THE DATA: Begin
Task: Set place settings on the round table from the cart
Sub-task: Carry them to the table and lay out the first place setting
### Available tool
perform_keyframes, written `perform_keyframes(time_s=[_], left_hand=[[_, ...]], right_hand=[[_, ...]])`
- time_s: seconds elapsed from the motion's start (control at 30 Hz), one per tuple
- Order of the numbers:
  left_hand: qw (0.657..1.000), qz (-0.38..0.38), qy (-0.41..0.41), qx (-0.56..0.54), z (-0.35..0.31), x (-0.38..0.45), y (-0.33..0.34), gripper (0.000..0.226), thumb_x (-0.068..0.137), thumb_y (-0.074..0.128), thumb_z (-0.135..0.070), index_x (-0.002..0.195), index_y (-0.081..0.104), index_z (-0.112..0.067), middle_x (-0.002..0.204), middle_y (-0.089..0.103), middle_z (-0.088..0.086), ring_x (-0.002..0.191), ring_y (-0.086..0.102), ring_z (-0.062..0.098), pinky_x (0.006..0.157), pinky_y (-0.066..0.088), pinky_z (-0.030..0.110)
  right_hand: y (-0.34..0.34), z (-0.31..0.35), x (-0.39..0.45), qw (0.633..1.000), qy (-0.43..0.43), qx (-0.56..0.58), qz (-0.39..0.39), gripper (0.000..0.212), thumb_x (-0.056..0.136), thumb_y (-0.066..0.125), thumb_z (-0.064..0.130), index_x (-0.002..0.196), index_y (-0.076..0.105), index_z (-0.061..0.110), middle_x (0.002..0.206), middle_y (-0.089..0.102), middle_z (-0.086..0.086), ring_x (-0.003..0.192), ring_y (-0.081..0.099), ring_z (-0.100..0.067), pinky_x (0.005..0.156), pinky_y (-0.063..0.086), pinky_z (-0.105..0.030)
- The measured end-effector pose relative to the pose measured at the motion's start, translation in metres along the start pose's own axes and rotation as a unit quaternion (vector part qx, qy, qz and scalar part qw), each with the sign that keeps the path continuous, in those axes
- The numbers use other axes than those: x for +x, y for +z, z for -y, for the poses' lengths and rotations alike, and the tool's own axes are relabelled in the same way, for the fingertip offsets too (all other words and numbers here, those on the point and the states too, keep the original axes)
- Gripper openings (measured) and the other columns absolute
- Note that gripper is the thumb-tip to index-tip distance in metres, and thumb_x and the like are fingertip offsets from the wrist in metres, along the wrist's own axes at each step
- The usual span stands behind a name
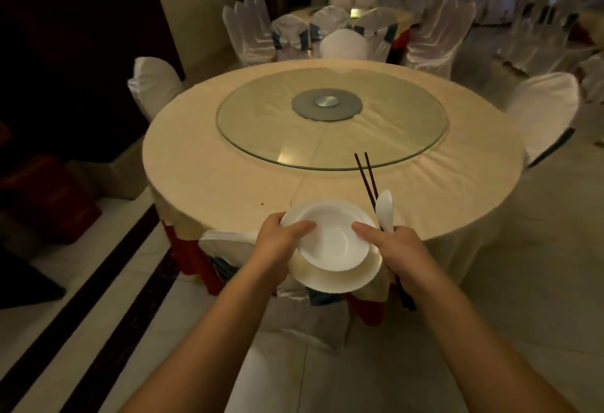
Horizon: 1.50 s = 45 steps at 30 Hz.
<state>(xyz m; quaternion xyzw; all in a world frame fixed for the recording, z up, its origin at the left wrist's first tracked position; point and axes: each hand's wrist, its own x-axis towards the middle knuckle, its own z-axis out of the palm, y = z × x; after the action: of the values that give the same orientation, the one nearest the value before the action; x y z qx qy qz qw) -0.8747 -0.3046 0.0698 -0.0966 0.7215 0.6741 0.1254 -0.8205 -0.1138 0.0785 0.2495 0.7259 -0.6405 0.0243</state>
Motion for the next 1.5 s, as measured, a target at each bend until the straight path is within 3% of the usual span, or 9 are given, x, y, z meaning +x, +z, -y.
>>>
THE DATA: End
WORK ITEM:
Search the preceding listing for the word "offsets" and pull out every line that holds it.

WRITTEN RESPONSE:
- The numbers use other axes than those: x for +x, y for +z, z for -y, for the poses' lengths and rotations alike, and the tool's own axes are relabelled in the same way, for the fingertip offsets too (all other words and numbers here, those on the point and the states too, keep the original axes)
- Note that gripper is the thumb-tip to index-tip distance in metres, and thumb_x and the like are fingertip offsets from the wrist in metres, along the wrist's own axes at each step

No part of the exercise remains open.